Lift out, unaltered, the lines of the material below between the line holding "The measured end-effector" and the line holding "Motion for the", counting both.

> Data provided:
________________

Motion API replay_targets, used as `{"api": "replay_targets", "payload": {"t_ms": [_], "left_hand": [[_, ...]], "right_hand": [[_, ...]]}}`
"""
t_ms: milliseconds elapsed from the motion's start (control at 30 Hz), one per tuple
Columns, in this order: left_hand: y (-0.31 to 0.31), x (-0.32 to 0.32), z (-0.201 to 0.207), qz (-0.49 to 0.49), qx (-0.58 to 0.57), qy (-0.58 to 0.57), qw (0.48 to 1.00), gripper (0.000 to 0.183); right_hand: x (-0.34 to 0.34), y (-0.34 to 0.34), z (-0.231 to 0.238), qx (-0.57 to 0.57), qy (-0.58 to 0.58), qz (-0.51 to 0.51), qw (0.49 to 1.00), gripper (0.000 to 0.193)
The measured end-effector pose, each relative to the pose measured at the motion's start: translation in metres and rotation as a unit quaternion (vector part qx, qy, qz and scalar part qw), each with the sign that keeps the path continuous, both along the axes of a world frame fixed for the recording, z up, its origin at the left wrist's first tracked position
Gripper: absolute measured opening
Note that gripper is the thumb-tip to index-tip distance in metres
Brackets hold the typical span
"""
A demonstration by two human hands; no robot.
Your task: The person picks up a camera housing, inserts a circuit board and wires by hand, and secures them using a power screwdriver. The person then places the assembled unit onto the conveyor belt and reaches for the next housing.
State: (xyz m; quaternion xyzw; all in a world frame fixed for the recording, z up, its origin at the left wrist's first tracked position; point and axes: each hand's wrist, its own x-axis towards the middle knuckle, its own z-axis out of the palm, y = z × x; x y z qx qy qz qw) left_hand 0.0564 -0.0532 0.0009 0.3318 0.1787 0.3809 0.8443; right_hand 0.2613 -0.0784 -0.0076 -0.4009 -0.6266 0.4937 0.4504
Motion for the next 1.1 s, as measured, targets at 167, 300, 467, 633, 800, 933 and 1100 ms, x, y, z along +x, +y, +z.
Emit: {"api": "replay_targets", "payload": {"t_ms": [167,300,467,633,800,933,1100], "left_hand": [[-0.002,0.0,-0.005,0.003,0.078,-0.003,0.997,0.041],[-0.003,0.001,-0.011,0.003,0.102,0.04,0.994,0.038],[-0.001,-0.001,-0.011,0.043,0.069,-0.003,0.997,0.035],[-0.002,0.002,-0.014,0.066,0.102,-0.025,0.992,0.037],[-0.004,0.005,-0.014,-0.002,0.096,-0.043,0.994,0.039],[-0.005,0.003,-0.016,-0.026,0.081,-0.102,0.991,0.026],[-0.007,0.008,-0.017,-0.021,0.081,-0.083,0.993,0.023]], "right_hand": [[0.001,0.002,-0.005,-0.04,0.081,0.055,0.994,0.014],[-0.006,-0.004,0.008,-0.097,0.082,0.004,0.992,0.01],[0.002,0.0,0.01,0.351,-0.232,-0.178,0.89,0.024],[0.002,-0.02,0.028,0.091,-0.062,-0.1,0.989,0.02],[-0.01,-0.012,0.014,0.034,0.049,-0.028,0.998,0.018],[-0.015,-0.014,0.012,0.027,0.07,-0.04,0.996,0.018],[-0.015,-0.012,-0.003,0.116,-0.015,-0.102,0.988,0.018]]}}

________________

> Solution to this task:
The measured end-effector pose, each relative to the pose measured at the motion's start: translation in metres and rotation as a unit quaternion (vector part qx, qy, qz and scalar part qw), each with the sign that keeps the path continuous, both along the axes of a world frame fixed for the recording, z up, its origin at the left wrist's first tracked position
Gripper: absolute measured opening
Note that gripper is the thumb-tip to index-tip distance in metres
Brackets hold the typical span
"""
A demonstration by two human hands; no robot.
Your task: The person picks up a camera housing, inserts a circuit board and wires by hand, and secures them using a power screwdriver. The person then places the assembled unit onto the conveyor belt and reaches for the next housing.
State: (xyz m; quaternion xyzw; all in a world frame fixed for the recording, z up, its origin at the left wrist's first tracked position; point and axes: each hand's wrist, its own x-axis towards the middle knuckle, its own z-axis out of the palm, y = z × x; x y z qx qy qz qw) left_hand 0.0564 -0.0532 0.0009 0.3318 0.1787 0.3809 0.8443; right_hand 0.2613 -0.0784 -0.0076 -0.4009 -0.6266 0.4937 0.4504
Motion for the next 1.1 s, as measured, targets at 167, 300, 467, 633, 800, 933 and 1100 ms, x, y, z along +x, +y, +z.

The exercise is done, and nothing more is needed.